The worst-case time complexity of the provided code is O(n^3), where n is the length of the input string. This occurs when the input string is such that all possible substrings need to be checked for palindrome, resulting in a nested loop structure. In the worst case, for each starting index i, the inner loop runs n - i times, and within that, the isPalindrome function checks each substring of length j - i + 1, which can be up to n. Hence, the overall time complexity is O(n^3) in the worst case.
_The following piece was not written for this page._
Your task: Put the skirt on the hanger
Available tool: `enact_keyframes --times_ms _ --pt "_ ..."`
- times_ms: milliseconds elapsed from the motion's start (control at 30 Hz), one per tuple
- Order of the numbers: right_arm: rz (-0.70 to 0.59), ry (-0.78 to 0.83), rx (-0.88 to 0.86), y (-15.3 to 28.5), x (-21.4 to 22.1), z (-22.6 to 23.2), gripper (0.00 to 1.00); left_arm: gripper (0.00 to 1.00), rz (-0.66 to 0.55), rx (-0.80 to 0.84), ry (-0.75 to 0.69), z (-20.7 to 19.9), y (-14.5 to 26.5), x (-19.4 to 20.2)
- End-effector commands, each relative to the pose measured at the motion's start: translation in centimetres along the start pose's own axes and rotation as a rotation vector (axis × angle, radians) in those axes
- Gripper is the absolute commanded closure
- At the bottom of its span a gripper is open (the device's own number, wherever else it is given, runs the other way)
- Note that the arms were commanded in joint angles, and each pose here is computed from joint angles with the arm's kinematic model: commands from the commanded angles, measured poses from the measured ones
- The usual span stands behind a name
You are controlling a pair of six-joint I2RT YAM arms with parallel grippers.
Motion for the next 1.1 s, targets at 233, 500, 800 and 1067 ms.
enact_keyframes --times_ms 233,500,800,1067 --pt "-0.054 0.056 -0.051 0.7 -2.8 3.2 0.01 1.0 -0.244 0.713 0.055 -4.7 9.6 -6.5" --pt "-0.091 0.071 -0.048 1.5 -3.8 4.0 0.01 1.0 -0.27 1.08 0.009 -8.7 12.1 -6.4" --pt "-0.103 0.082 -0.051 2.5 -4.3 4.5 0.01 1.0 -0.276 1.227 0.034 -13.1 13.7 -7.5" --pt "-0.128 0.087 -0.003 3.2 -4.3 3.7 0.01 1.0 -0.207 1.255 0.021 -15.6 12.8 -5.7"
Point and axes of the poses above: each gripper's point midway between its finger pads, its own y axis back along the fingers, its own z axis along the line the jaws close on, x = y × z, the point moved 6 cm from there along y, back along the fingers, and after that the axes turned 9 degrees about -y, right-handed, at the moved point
Iteration + Tabulation (Bottom-up DP) (O(n^3)TC & O(n^2)SC)

#include <bits/stdc++.h>
using namespace std;

class Solution {
public:
    int palindromicPartition(string str) {
        int n = str.length();

        // Create a dp table to store the minimum cuts for substrings
        vector<vector<int>> dp(n, vector<int>(n, 0));

        // Create a boolean table to store the palindrome information for substrings
        vector<vector<bool>> isPalindrome(n, vector<bool>(n, false));

        // Initialize the dp table and isPalindrome table for substrings of length 1
        for (int i = 0; i < n; i++) {
            dp[i][i] = 0;
            isPalindrome[i][i] = true;
        }

        // Build the dp table and isPalindrome table bottom-up for substrings of increasing length
        for (int len = 2; len <= n; len++) {
            for (int i = 0; i <= n - len; i++) {
                int j = i + len - 1;

                // Check if the current substring is a palindrome
                if (str[i] == str[j] && (len == 2 || isPalindrome[i + 1][j - 1]))
                    isPalindrome[i][j] = true;

                // If the substring is a palindrome, no partition needed
                if (isPalindrome[i][j])
                    dp[i][j] = 0;
                else {
                    dp[i][j] = INT_MAX;

                    // Partition the substring at every possible position and calculate the minimum cuts
                    for (int k = i; k < j; k++)
                        dp[i][j] = min(dp[i][j], dp[i][k] + dp[k + 1][j] + 1);
                }
            }
        }

        // The minimum number of cuts for the entire string is stored in dp[0][n-1]
        return dp[0][n - 1];
    }
};

The time complexity of the given solution is O(n^3), where n is the length of the input string.

The solution uses a bottom-up dynamic programming (DP) approach to solve the problem. It builds a DP table of size n x n, where each entry dp[i][j] represents the minimum cuts required to partition the substring str[i...j] into palindromic substrings.

The solution iterates over the substrings of increasing length (len) from 2 to n. For each substring, it checks if it is a palindrome using the isPalindrome table, which takes constant time. If the substring is a palindrome, no partition is needed, so dp[i][j] is set to 0. Otherwise, the substring is partitioned at every possible position (k) within the substring, and the minimum cuts are calculated as dp[i][k] + dp[k+1][j] + 1.

Since the solution iterates over substrings of length 2 to n and checks all possible positions for partitioning, the time complexity is O(n^3).

Therefore, the given solution has a time complexity of O(n^3) in the worst case.